In this talk, Elon Musk explains our current global capacity required to kick-off a sustainable Mars colony, should be about 1 000 000 tons (including humans).
While this is for sure just some rough estimate, I am curious how this payload of one million tons is calculated? (or another figure targeting such an estimate)
In 2016 he talked also about that there could be same number of people by 2060s on Mars. That would be, each colonist takes on average 1 ton of payload including him/herself, but that would mean, their payload is 100% self-sustainable which is hard to imagine, so maybe they would have 500 kg their own private and professional stuff and the remaining mass being power plant parts or road building machines etc.
Please share if you know actual facts beyond these speculations of mine.
QUESTION
If this payload would be calculated with an uncertainty between 100K metric tons and 10m tons, what method should be followed to include all items so that relevant interdisciplinary experts would agree that this should be with an acceptable human mission risk condition to be sufficient to kick-off a sustainable Mars colony?
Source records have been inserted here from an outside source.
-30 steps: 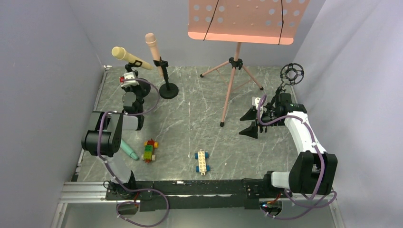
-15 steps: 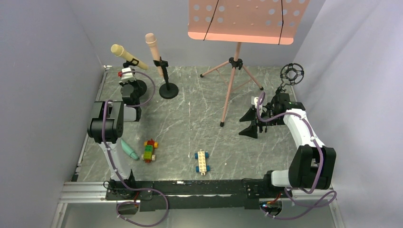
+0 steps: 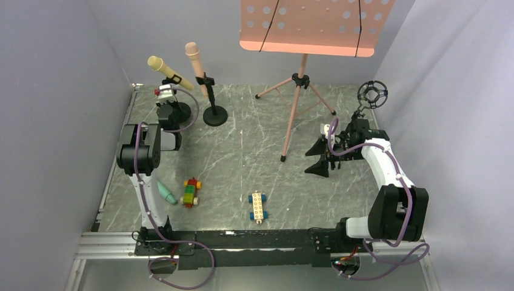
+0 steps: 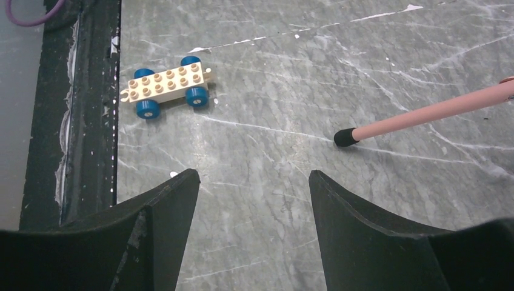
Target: Attach the microphones to the stand
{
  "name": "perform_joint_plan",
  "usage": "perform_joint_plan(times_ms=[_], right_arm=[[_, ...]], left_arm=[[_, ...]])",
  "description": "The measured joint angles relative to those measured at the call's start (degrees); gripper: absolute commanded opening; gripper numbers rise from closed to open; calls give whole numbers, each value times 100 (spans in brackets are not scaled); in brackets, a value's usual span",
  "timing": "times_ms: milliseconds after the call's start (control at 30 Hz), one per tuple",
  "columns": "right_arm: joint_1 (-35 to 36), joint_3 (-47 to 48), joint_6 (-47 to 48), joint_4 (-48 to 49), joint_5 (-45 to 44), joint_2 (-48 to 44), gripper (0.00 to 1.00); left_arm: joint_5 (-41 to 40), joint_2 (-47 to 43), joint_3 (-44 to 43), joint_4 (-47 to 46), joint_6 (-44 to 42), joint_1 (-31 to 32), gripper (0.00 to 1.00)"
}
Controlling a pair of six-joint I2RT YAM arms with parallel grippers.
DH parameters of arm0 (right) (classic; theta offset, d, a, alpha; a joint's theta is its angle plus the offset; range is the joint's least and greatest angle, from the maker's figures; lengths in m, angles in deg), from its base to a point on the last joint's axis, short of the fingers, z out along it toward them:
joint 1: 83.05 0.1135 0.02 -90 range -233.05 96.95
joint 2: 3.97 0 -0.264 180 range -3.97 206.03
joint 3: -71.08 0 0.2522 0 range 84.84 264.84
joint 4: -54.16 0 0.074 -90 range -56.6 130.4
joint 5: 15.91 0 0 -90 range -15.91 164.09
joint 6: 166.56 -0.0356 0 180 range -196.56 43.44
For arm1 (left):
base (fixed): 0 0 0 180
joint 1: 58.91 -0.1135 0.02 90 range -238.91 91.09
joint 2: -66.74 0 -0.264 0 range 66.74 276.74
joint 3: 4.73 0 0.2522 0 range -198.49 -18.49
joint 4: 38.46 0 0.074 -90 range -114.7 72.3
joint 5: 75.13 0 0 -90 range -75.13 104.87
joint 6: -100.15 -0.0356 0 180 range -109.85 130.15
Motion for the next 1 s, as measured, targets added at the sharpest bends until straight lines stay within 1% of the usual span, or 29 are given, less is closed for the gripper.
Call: perform_joint_plan(times_ms=[200, 400, 700, 867, 1000], right_arm=[[0, 46, 76, -74, 0, 0, 72], [0, 85, 103, -101, 0, 0, 72], [-2, 94, 118, -116, 0, 4, 73], [-7, 94, 118, -116, 0, 4, 73], [-13, 94, 120, -118, 0, 2, 73]], left_arm=[[-26, 146, -55, 149, 24, -87, 14], [-24, 179, -214, 264, 28, -103, 32], [0, 195, -282, 107, 57, -70, 43], [-7, 192, -260, 13, 72, -76, 61], [-11, 50, -11, -118, 94, -118, 75]])
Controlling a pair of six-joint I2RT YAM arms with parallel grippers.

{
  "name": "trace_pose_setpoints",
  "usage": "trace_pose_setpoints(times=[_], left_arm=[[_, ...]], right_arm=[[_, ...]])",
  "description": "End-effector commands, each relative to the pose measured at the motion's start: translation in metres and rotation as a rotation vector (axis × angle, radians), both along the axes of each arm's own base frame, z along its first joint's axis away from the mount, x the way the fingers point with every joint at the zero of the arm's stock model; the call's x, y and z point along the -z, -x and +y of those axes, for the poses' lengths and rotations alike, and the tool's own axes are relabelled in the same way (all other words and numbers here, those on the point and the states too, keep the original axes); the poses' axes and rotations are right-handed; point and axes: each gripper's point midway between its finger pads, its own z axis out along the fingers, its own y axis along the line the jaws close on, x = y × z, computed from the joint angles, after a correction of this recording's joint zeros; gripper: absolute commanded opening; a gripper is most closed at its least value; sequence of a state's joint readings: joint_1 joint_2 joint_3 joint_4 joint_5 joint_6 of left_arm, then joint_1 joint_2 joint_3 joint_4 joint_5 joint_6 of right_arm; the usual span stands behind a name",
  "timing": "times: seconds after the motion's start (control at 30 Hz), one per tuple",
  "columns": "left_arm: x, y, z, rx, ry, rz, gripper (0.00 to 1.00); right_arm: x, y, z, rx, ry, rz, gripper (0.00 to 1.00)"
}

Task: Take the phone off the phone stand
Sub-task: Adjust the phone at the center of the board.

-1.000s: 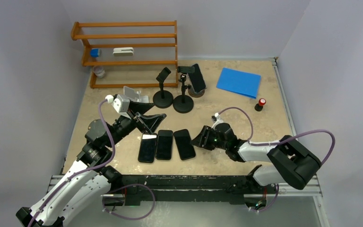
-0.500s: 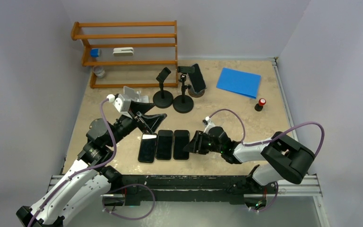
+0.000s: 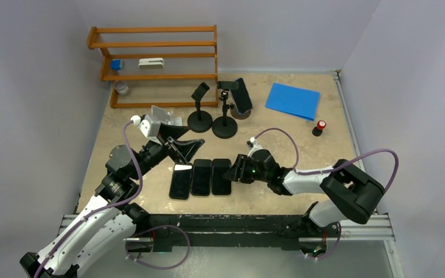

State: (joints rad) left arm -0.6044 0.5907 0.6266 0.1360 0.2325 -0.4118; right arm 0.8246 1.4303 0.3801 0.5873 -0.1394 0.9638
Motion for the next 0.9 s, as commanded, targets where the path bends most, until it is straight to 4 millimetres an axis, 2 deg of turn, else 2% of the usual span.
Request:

UPDATE I do not even know whether there is a "bill of material list" to have an idea of a little bit more precise drill down with a pragmatic level of uncertainty. Following an idea from a comment below to start with heavy necessities:
- Ice mining equipment
- Solar panel manufacturing equipment
- Fuel production equipment
- Machines for road and landing area construction
- Machines for base habitat structure construction
- -> further things and things to produce things (with sufficient recursion levels) which make out a sustainable colony i.e. no supply required for critical goods
UPDATE2 This is not about how wrong or right is Elon Musk with his estimation, neither about what exactly makes a sustainable colony. It's the question about how such an estimate can be done to be correct i.e. in defined parameters window for the hypothetical total payload and acceptable risk level.